To reduce the adverse effects of injection attacks on SQL Server databases, a relatively safe SQL parameter is designed for SQL Server databases. In the database design process, engineers should try to use these parameters to prevent malicious SQL injection attacks.

For example, the SQL Server database provides the Parameters set. This set provides the type check and length verification functions. If the administrator uses the Parameters set, the content entered by the user is considered as a character value rather than executable code. Even if the input content contains executable code, the database filters out the code. At this time, the database only treats it as a common character. Another advantage of using the Parameters set is that you can perform type and length checks forcibly. values outside the range will trigger an exception. If the value entered by the user does not meet the specified type and length constraints, an exception is reported to the administrator. In the above case, if the data type defined by employee number is string type, the length is 10 characters. The user-entered content is also character-type data, but its length is up to 20 characters. In this case, an exception is thrown because the length of the content entered by the user exceeds the length limit of the database field.

Contact Us

The content source of this page is from Internet, which doesn't represent Alibaba Cloud's opinion; products and services mentioned on that page don't have any relationship with Alibaba Cloud. If the content of the page makes you feel confusing, please write us an email, we will handle the problem within 5 days after receiving your email.

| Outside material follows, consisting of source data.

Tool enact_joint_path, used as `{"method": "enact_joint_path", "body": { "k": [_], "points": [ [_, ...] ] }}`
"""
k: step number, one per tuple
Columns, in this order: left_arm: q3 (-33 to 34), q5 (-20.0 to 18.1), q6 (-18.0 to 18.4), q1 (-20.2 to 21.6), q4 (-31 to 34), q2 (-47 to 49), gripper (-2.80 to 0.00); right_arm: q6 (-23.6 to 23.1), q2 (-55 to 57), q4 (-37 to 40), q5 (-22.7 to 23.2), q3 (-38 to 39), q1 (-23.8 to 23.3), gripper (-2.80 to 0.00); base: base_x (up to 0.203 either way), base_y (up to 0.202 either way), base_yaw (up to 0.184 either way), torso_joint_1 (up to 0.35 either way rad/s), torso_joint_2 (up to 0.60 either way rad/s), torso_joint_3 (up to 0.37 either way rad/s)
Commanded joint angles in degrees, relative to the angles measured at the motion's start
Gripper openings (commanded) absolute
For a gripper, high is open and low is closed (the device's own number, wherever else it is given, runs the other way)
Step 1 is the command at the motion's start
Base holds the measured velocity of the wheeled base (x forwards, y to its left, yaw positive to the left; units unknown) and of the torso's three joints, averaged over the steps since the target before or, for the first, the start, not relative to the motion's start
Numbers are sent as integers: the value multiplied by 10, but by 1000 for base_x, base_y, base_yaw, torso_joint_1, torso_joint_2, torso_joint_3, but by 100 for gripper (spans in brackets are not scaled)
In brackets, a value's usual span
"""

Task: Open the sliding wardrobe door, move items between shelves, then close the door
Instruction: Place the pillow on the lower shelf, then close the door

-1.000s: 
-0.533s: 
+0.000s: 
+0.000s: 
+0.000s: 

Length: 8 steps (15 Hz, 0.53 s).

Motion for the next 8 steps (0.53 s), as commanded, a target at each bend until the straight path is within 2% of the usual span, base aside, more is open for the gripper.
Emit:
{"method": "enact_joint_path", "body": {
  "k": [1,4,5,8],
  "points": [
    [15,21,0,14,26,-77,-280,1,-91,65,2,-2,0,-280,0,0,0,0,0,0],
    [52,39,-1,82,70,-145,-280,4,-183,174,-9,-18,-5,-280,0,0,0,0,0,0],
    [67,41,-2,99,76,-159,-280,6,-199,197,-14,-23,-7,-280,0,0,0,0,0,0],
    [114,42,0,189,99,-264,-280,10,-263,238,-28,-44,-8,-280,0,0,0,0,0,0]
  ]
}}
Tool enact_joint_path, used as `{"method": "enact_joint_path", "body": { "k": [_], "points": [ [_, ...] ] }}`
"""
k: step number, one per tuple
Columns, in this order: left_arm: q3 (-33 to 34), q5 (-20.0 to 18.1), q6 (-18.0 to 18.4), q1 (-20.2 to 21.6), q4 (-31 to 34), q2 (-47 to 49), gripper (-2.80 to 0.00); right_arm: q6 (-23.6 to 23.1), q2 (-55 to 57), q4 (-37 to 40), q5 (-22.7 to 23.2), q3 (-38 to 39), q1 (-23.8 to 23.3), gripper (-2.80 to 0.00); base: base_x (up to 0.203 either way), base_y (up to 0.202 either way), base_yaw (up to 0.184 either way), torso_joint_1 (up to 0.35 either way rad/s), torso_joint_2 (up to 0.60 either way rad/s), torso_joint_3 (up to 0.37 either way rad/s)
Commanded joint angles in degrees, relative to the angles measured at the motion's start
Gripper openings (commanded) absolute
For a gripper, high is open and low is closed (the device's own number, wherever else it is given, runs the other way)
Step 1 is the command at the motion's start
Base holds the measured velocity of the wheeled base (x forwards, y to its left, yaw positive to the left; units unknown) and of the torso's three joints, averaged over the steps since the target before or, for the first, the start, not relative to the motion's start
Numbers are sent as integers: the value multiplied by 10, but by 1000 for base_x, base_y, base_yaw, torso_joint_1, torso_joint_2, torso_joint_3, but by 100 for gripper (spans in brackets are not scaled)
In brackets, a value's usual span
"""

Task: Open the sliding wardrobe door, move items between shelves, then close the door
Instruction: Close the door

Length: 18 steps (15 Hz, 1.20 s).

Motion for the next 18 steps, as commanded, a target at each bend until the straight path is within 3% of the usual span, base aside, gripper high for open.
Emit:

If you find any instances of plagiarism from the community, please send an email to: info-contact@alibabacloud.com and provide relevant evidence. A staff member will contact you within 5 working days.

A Free Trial That Lets You Build Big!

Start building with 50+ products and up to 12 months usage for Elastic Compute Service

  • Sales Support

    1 on 1 presale consultation

  • After-Sales Support

    24/7 Technical Support 6 Free Tickets per Quarter Faster Response

  • Alibaba Cloud offers highly flexible support services tailored to meet your exact needs.